WHAT YOU ARE ASKED TO DO: Starting at the first line of the data below, write out each line exactly until you reach the line containing "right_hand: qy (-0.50", and include that line too.

SUPPLIED MATERIAL:

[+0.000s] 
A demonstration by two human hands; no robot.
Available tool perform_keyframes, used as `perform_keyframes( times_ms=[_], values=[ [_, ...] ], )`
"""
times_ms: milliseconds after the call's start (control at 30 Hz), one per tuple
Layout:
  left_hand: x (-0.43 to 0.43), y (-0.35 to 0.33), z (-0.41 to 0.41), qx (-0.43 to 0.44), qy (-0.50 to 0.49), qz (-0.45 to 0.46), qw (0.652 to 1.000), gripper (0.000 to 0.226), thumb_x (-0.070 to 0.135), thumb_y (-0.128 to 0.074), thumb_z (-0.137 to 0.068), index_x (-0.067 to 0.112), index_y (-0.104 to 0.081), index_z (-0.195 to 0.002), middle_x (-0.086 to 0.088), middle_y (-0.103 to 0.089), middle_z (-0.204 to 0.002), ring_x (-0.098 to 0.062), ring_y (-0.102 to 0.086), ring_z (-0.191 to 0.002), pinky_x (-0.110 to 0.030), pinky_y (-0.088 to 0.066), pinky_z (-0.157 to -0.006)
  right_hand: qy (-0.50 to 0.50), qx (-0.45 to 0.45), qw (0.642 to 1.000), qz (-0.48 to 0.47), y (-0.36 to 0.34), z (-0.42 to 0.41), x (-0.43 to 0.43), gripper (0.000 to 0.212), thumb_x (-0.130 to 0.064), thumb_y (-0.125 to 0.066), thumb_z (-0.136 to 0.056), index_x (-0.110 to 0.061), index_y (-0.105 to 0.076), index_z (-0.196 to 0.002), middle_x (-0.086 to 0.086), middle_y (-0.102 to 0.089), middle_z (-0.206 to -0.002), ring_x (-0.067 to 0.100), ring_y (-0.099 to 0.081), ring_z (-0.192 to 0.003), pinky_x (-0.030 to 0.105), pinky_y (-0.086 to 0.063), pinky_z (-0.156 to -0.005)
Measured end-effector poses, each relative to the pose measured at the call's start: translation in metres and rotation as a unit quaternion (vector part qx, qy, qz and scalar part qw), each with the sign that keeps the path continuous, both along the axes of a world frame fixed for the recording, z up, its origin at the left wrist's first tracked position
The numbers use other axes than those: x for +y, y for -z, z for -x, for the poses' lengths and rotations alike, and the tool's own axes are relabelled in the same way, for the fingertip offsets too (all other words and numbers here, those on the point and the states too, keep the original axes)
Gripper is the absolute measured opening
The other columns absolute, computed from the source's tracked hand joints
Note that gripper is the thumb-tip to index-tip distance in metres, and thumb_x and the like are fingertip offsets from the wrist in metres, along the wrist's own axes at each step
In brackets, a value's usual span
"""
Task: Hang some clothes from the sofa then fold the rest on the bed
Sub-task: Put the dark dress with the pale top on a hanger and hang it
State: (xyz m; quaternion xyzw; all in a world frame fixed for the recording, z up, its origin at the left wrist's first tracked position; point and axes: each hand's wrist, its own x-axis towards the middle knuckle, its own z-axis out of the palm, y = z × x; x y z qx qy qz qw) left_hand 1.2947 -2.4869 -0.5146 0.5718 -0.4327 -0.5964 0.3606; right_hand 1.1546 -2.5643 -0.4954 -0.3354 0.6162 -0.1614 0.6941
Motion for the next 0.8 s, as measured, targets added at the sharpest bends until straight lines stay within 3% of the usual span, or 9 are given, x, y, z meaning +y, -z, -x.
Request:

SOLUTION BELOW:
[+0.000s] 
A demonstration by two human hands; no robot.
Available tool perform_keyframes, used as `perform_keyframes( times_ms=[_], values=[ [_, ...] ], )`
"""
times_ms: milliseconds after the call's start (control at 30 Hz), one per tuple
Layout:
  left_hand: x (-0.43 to 0.43), y (-0.35 to 0.33), z (-0.41 to 0.41), qx (-0.43 to 0.44), qy (-0.50 to 0.49), qz (-0.45 to 0.46), qw (0.652 to 1.000), gripper (0.000 to 0.226), thumb_x (-0.070 to 0.135), thumb_y (-0.128 to 0.074), thumb_z (-0.137 to 0.068), index_x (-0.067 to 0.112), index_y (-0.104 to 0.081), index_z (-0.195 to 0.002), middle_x (-0.086 to 0.088), middle_y (-0.103 to 0.089), middle_z (-0.204 to 0.002), ring_x (-0.098 to 0.062), ring_y (-0.102 to 0.086), ring_z (-0.191 to 0.002), pinky_x (-0.110 to 0.030), pinky_y (-0.088 to 0.066), pinky_z (-0.157 to -0.006)
  right_hand: qy (-0.50 to 0.50), qx (-0.45 to 0.45), qw (0.642 to 1.000), qz (-0.48 to 0.47), y (-0.36 to 0.34), z (-0.42 to 0.41), x (-0.43 to 0.43), gripper (0.000 to 0.212), thumb_x (-0.130 to 0.064), thumb_y (-0.125 to 0.066), thumb_z (-0.136 to 0.056), index_x (-0.110 to 0.061), index_y (-0.105 to 0.076), index_z (-0.196 to 0.002), middle_x (-0.086 to 0.086), middle_y (-0.102 to 0.089), middle_z (-0.206 to -0.002), ring_x (-0.067 to 0.100), ring_y (-0.099 to 0.081), ring_z (-0.192 to 0.003), pinky_x (-0.030 to 0.105), pinky_y (-0.086 to 0.063), pinky_z (-0.156 to -0.005)

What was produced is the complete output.